- _WORK TO COMPLETE_
Find the lines below that contain "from" and tally them. Return only the total.

- _RAW DATA_
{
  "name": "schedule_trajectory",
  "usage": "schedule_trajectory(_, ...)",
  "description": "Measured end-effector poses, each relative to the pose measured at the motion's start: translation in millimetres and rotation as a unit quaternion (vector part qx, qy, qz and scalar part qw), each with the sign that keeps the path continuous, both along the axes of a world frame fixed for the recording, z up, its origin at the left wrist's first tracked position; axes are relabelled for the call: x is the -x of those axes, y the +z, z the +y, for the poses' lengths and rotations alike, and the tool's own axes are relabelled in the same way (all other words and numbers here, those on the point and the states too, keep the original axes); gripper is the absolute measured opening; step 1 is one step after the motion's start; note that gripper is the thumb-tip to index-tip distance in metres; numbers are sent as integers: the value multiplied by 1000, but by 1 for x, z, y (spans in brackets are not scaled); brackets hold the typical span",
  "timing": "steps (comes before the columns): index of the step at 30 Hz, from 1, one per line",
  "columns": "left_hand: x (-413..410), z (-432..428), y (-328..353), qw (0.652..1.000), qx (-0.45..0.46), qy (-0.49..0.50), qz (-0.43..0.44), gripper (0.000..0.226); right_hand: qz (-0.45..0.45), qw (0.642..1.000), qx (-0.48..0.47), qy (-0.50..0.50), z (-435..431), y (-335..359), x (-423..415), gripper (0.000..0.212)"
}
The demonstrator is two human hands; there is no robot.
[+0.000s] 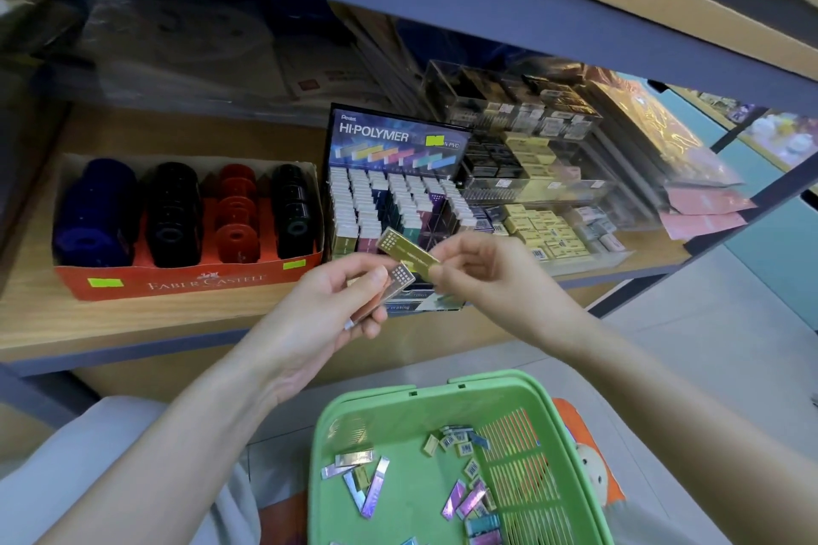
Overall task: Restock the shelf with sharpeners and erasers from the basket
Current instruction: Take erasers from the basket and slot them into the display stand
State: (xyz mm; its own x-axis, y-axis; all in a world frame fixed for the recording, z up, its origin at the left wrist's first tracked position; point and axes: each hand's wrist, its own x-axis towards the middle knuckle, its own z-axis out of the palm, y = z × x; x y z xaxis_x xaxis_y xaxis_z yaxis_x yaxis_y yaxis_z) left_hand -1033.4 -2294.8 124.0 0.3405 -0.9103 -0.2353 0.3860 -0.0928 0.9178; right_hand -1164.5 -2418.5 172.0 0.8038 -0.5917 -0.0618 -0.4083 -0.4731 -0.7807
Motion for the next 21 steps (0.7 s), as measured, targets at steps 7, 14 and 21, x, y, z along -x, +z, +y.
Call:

- _SOLUTION TO THE EXERCISE_
3